When combined with the personal text on the back, the result is a mixture of private daily life and public marking and structuring of the world in a specific cultural moment.
At the center of his exhibition, Siebert placed a photograph originally taken by the renowned American photographer Walker Evans, showing the front door of his equally famous colleague Robert Frank. Siebert meticulously analyzed this photographic situation, reconstructed it detail by detail, and then captured it anew in a large-format photograph. The original photograph is dated between 1969 and 1971. For Björn Siebert, it gains a symbolic charge, as it was taken precisely at the end of the socially and artistically experimental era of the 1960s—a time that led to a redefinition of public space. The image shows an open front door through which bright light enters, viewed from inside a house constructed entirely of assembled wooden elements. The interior lies mostly in darkness, with only silhouettes of individual objects visible; nothing of the exterior is discernible.
The spatial situation is difficult to grasp—what dominates the lighting is a deep black with a few highlights, contrasted by the brightness outside. This creates a magical moment of transition: from a space of human life filled with man-made objects that, in their details, do not reveal a clear narrative of life—toward a brightness beyond, which is likewise inaccessible.

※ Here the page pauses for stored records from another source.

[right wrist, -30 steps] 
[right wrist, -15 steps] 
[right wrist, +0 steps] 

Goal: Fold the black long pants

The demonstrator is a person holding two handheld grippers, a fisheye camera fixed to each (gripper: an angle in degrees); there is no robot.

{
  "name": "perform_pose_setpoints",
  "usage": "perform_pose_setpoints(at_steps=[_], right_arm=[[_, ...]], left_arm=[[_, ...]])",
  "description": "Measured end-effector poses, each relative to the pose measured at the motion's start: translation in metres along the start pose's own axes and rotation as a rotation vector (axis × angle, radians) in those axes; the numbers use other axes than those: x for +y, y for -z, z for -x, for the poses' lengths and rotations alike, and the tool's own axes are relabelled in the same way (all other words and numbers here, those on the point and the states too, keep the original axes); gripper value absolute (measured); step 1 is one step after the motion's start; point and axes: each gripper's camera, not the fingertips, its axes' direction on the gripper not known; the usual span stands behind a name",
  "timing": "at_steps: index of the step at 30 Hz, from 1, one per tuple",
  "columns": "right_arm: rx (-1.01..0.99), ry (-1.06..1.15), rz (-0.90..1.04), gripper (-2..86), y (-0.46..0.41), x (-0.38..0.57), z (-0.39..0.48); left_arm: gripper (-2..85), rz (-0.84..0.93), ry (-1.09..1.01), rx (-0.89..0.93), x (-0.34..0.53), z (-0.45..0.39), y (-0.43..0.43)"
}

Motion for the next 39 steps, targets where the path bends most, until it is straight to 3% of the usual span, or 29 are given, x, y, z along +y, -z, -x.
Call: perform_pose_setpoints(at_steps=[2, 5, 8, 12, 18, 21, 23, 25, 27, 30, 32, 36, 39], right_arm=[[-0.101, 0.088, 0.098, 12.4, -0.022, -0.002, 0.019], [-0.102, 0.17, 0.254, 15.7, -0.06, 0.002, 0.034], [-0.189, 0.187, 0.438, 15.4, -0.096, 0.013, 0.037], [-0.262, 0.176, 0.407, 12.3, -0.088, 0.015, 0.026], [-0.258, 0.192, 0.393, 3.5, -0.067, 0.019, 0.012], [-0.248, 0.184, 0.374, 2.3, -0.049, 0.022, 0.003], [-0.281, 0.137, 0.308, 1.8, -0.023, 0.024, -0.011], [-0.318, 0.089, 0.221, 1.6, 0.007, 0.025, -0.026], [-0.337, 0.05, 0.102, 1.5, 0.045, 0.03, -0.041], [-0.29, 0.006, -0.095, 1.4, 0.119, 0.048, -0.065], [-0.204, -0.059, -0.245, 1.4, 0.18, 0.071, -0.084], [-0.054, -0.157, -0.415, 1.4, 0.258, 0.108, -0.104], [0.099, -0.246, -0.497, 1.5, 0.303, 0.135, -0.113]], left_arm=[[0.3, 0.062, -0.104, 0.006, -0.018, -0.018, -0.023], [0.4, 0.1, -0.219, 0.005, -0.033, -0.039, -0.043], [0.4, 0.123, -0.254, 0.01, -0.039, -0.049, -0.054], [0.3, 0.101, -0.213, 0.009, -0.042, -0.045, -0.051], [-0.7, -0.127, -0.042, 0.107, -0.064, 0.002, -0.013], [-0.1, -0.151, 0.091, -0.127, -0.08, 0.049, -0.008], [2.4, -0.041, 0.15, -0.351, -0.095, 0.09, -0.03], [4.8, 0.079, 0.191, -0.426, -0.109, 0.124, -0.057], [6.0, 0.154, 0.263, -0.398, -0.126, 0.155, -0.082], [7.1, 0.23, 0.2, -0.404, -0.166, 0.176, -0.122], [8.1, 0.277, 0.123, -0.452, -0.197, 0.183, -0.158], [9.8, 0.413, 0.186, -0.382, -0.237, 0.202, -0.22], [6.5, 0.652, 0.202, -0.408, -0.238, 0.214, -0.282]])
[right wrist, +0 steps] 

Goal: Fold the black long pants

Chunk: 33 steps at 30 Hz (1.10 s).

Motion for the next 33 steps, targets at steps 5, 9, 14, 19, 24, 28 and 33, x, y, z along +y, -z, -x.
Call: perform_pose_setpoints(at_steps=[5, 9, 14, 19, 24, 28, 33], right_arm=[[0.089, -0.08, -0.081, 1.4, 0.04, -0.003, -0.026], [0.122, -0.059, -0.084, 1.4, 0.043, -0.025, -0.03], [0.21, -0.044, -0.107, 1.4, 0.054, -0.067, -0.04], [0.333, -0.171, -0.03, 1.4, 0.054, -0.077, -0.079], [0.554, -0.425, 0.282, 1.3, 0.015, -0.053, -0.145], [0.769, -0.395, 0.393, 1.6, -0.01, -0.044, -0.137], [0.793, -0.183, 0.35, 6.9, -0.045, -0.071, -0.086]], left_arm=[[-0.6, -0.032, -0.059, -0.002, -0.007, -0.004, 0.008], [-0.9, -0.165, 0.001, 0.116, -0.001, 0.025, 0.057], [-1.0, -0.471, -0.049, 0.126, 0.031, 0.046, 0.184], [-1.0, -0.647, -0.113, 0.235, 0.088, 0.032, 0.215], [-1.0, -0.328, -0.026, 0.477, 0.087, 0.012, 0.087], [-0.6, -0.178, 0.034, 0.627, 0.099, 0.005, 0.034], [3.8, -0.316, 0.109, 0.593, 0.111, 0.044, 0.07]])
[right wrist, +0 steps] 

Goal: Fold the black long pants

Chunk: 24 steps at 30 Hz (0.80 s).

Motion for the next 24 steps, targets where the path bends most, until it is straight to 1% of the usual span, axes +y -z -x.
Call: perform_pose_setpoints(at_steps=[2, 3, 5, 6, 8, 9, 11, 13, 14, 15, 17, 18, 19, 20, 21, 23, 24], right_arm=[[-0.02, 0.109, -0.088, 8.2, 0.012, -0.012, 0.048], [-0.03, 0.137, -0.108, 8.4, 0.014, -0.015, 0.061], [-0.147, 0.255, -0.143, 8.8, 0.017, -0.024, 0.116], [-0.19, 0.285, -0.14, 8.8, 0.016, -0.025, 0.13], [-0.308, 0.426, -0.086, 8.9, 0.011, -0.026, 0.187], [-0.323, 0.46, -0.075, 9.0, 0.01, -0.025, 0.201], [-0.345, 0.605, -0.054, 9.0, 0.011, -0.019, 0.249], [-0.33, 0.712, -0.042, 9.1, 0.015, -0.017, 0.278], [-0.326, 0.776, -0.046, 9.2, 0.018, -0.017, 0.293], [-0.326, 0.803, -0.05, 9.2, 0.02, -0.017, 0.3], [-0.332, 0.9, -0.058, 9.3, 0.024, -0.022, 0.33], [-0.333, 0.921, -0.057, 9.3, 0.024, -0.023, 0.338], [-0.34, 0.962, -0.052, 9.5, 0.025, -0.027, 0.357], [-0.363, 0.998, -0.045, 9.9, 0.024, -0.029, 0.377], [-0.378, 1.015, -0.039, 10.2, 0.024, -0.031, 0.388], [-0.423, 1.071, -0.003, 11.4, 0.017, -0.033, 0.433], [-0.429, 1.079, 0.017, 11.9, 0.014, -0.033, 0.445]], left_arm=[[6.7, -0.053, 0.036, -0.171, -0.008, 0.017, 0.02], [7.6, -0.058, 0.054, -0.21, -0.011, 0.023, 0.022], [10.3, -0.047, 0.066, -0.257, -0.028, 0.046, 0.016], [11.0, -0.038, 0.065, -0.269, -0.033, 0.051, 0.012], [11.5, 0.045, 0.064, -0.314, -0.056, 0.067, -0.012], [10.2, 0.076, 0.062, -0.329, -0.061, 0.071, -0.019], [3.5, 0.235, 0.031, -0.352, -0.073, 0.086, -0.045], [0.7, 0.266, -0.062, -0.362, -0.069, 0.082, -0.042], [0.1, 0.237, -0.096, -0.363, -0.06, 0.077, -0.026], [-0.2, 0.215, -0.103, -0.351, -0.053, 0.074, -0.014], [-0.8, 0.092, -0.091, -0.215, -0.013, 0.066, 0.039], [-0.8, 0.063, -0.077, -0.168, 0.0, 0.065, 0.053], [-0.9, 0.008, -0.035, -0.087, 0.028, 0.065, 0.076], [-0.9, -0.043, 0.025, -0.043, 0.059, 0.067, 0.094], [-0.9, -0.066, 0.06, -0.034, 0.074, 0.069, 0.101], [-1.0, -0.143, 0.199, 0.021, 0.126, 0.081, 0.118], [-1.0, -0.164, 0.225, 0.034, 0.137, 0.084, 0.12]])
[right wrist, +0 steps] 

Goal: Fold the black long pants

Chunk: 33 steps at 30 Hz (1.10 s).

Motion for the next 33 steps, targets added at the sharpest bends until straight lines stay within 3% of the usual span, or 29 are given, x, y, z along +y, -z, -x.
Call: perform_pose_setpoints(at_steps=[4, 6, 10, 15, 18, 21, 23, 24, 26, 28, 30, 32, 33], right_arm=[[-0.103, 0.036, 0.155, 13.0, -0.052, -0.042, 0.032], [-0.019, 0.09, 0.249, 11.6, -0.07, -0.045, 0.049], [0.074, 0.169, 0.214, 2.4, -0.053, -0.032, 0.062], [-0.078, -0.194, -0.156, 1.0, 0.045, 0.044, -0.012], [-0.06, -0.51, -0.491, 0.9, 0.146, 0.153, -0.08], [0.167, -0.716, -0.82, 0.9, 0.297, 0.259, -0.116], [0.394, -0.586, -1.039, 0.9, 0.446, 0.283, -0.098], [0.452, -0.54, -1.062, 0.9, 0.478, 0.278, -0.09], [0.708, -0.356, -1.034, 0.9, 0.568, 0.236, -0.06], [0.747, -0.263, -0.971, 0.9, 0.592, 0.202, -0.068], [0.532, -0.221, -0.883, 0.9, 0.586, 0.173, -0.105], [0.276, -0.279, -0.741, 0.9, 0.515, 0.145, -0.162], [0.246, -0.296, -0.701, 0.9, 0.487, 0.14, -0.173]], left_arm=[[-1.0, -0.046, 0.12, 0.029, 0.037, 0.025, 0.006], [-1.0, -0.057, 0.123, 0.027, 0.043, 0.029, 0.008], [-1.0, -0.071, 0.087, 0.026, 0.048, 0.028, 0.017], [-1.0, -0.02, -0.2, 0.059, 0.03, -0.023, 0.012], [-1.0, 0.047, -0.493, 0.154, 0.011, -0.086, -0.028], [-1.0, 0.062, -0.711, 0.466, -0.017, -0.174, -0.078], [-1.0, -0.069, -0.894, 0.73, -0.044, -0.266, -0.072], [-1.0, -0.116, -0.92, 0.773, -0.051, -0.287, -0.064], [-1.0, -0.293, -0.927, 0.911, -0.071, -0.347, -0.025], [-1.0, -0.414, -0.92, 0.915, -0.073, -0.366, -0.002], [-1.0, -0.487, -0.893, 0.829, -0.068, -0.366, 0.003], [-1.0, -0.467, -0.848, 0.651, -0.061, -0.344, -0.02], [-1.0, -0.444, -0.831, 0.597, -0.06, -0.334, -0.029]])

If one reads the darkness as the past and the brightness as the future, an open question remains: how do these two unfold in relation to each other? How does the personal space of darkness, of the constructed, the private, merge with the bright space of the public or the conceptual? Will the public sphere of the future be excluded from this private space? And what kind of relationship between past and future might emerge from this?
Although Walker Evans used a tripod for his photograph at the time, the perspectival lines are not exactly vertical or horizontal. Siebert draws attention to this wavering, indeterminate quality as a defining character of the photo by presenting two variations of the original image, in which he has altered the spatial edges and the camera’s visual access to the door almost imperceptibly.
In this pictorial reinterpretation, Walker Evans’s original photograph—with its stark black-and-white modulation and a door that opens to nowhere—becomes a metaphor for the temporal watershed between the 1960s and 1970s: the end of a redefinition of public space that had consisted in opening it up to private needs and manifesting this openness through architectural accessibility and modularity. At the same time, the image serves as a plea for the magic of a picture in which the visible and invisible intertwine so intimately that even its discernible meanings resist arriving at a definitive interpretation.